Tardive Dyskynia, better known as TD. This is a movement disorder characterized by involuntary movement, especially of the face, tongue or jaw. I've seen people with something like that. Okay, td can be irreversible in some cases. Not good, not good. Neuroleptic malignant syndrome, also known as NMS. This is a rare but potentially fatal condition that can cause muscle stiffness, fever, sweating and changes in mental status. Wow, here's the next one Increased risk of death in elderly patients with dementia-related psychosis.

Speaker 1:

Quitopapine carries a box warning from the FDA about an increased risk of death in elderly individuals with dementia who take antipsychotic medications. Wait a minute now. Death. Did this thing just say death, death. And this is medication is used for depression, but also anxiety disorder. Wait a minute. So I'm going to use oh wait, hold on, let me get that right here here.

Speaker 1:

Okay, this medication is used to manage psychosis, a condition where individuals may lose touch with reality and experience hallucinations or delusions. Okay, so let me see On the left hand, we have hallucinations, out of touch with reality and delusions, and on the right side, we have side effects, serious side effects as death. Come on, you got to be kidding me? Irreversible TD, in some cases, movement of the face, tongue or jaw Really Irreversible?
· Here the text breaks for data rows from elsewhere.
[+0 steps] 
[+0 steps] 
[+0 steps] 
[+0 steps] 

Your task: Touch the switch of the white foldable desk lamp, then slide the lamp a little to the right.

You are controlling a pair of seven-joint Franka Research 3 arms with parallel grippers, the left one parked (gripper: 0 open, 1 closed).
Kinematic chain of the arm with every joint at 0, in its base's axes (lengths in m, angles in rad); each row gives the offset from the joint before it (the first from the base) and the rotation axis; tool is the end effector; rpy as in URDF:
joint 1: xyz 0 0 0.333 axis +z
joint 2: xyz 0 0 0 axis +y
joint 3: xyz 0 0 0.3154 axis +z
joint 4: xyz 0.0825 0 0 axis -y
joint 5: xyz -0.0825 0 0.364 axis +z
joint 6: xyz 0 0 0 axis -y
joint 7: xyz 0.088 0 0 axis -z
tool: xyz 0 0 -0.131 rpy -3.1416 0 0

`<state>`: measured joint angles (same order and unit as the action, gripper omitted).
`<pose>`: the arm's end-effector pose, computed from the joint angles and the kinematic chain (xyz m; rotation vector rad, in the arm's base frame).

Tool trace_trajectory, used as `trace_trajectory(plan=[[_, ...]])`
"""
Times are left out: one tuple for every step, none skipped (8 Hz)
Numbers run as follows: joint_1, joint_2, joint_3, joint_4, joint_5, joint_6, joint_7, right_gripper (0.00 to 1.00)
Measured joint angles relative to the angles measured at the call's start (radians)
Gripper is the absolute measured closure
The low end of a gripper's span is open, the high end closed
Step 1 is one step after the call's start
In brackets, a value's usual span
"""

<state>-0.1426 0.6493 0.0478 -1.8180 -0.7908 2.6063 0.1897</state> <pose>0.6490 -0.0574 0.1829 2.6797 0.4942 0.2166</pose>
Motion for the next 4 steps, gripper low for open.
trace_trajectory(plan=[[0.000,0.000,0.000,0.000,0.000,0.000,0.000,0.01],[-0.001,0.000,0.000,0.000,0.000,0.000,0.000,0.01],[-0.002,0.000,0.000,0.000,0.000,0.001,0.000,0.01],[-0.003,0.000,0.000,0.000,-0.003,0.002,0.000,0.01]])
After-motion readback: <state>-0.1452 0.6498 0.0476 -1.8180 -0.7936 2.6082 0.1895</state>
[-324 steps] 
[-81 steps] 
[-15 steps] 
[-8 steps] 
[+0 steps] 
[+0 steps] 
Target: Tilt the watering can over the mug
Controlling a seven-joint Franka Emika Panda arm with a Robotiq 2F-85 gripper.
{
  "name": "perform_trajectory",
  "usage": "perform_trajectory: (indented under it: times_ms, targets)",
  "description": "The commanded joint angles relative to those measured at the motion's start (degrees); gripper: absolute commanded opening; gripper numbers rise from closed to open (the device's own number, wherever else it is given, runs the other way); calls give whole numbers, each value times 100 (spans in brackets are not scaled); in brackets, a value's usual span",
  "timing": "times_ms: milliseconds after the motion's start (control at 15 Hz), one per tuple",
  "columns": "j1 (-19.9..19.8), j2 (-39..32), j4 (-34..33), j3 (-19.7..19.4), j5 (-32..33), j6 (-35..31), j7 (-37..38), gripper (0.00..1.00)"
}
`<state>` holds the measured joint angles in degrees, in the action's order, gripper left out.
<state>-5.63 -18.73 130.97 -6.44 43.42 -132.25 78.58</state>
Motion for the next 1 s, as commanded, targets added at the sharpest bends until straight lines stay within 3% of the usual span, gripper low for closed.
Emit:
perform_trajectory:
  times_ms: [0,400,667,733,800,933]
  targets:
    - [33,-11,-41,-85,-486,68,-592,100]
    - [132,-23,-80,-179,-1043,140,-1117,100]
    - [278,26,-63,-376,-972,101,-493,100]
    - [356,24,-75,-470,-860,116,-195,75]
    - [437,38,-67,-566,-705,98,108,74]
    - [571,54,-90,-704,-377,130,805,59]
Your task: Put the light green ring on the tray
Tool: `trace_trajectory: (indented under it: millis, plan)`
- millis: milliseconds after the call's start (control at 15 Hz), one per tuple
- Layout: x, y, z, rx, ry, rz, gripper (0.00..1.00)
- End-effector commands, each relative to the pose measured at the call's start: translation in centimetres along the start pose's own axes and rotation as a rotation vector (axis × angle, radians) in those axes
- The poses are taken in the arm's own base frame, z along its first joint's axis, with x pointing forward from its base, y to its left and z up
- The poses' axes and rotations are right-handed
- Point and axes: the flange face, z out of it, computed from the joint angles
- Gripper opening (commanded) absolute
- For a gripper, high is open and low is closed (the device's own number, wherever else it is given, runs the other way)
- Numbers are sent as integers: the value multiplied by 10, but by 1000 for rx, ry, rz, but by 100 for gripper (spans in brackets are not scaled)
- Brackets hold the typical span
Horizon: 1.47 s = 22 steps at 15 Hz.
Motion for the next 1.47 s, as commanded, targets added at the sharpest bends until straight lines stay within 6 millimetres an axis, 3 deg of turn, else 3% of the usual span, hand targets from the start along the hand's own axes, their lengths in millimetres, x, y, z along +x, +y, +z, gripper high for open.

Are we understanding this? Irreversible? Are we understanding this? Irreversible, wow. Suicidal thoughts and behavior so if it don't kill you, it makes you want to kill yourself, really, really. And some individuals, especially young adults, q-typopine may increase the risk of suicidal thoughts or behavior.

Speaker 1:

Changes in heart rhythm this drug can cause changes in heart rhythm, including QT prolonged prolongation, which can be serious Prolongation. Qt prolongation, which can be serious Seizures. This drug can lower the seizure threshold and may increase the risk of seizures in some individuals. Low white blood cell count Isn't that the cell blood count that fights off colds? And COVID-19 and different types of infections in the body can decrease white blood cell counts, which can increase the risk. Yeah, it is can increase the risk of infection.

Speaker 1:

Okay, so what if you just stop using this thing after the mental institutions have doped you up with it? Let's see, stopping Q-type of pain abruptly can lead to withdrawal symptoms, including insomnia, nausea, vomiting, dizziness and irritability. Well, you know what? Out of all things, I will take the withdrawal before I continue on with this medication. Knowing the serious side effects it has. I'll take my chances with the withdrawal if a mental institution has doped me up with this Q-type of pain. So, folks, this is just a quick synopsis of what's going on. I mean, there's a lot of medications out here that they give you and I think we really need to dig deep into what's going on, what we're being doped up with, what our family members are being doped up with.

Speaker 1:

And, as a last recount, I'm going to go over once again the top five medications used in mental institutions antipsychotics used in mental institutions. Antipsychotics, antidepressants, mood stabilizers, anti-anxiety medications and stimulants. Now, all of these sound fairly harmless, but you really need to check out the side effects on this medication, because they don't. When you watch the television and you hear about these medications on TV, they go through the side effects so fast that you have no idea what they just said. Let's be alert. Stay on board. Thank you for tuning in Once again. This is your pod host, og GOAT, and we've done it again. We're out.